Your answer must hold only the lines below from the line containing "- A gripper" through the line containing "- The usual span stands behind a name", each reproduced exactly.

START Dataset excerpt

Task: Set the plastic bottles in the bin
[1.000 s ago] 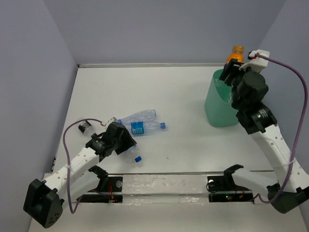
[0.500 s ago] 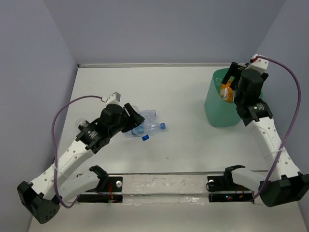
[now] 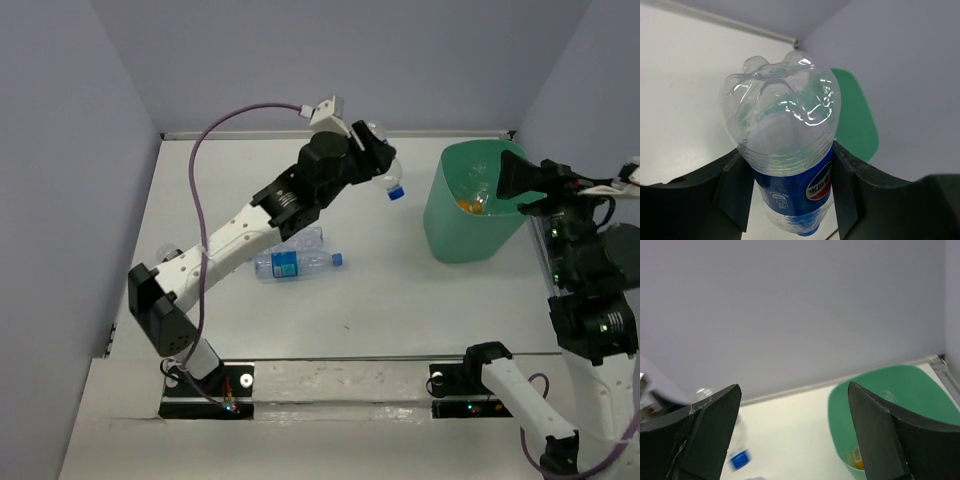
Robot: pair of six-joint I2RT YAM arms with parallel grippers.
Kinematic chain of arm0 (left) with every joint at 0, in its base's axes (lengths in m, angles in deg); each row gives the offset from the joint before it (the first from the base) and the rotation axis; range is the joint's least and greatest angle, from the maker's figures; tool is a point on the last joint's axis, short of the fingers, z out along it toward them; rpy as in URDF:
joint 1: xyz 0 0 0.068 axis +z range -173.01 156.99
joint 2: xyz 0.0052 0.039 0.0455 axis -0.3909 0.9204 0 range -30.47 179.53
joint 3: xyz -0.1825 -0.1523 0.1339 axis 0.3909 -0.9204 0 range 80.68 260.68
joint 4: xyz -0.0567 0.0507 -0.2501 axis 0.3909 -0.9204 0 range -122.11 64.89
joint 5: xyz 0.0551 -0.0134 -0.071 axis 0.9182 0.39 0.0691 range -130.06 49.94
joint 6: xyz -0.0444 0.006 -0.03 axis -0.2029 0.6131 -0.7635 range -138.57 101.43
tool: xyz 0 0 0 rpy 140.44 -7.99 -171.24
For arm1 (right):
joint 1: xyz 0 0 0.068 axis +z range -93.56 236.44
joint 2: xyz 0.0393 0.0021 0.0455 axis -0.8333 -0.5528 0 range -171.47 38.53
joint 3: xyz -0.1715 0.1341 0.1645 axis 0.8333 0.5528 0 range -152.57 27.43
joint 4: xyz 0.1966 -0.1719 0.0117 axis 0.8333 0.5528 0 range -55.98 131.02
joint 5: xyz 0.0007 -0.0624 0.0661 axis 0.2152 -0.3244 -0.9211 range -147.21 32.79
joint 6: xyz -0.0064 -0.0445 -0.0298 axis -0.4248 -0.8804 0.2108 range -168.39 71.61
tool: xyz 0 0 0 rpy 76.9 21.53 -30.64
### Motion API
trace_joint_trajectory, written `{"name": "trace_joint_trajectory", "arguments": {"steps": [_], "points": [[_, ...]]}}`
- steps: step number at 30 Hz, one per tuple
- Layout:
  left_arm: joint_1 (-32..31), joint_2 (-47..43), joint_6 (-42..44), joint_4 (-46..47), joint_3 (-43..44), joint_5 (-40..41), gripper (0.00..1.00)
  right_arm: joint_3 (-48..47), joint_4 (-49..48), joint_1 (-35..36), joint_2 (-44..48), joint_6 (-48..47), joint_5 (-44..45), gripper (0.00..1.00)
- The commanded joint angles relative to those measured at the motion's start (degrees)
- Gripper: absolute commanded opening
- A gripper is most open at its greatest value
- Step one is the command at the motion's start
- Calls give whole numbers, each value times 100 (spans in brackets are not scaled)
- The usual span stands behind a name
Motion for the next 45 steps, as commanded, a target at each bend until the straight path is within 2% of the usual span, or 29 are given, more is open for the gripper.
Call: {"name": "trace_joint_trajectory", "arguments": {"steps": [1,5,9,14,18,19,20,22,23,25,31,34,37,38,40,41,42,43,44,45], "points": [[-280,1042,642,842,1694,325,51,-401,-260,-29,512,318,-918,92],[-429,2481,985,938,3590,360,52,-340,-313,-29,715,362,-935,92],[-482,3416,1065,1253,4613,176,52,-200,-400,-29,821,459,-1076,92],[-605,4118,1223,2422,4791,96,55,-120,-506,-29,883,521,-1401,91],[-719,4761,1268,2468,5582,-114,59,-68,-497,-29,926,503,-1472,91],[-763,4823,1276,2512,5617,-263,62,-59,-506,-29,953,494,-1428,91],[-798,4884,1311,2608,5617,-264,72,-33,-515,-29,970,468,-1419,91],[-895,4894,1495,2679,5617,-247,84,-6,-550,-29,979,450,-1367,91],[-904,4885,1539,2714,5626,-229,99,11,-550,-29,988,433,-1349,91],[-922,4841,1636,2697,5618,-229,99,20,-567,-29,988,407,-1296,91],[-825,4288,2101,2521,5530,-316,99,108,-576,-29,909,354,-1339,91],[-650,3674,2356,2179,5232,-299,99,170,-533,-29,777,248,-2014,90],[-316,2708,2498,1722,4337,-308,99,275,-506,-29,506,222,-2902,88],[-211,2140,2515,1486,4047,-308,99,293,-506,-29,409,222,-3174,87],[149,1214,2489,1221,3020,-361,99,476,-646,-29,-12,310,-4149,85],[264,915,2480,985,2677,-378,99,625,-812,-29,-179,684,-4474,84],[474,590,2437,844,1960,-361,99,827,-1475,-29,-346,949,-5156,83],[476,300,2427,712,1587,-344,99,1064,-1943,76,-522,1204,-5163,83],[624,-329,2445,519,852,-352,99,1423,-2235,233,-863,1493,-5407,82],[660,-649,2506,508,845,-309,99,1427,-2368,487,-1032,1366,-5261,82]]}}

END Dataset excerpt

Exercise response =
- A gripper is most open at its greatest value
- Step one is the command at the motion's start
- Calls give whole numbers, each value times 100 (spans in brackets are not scaled)
- The usual span stands behind a name

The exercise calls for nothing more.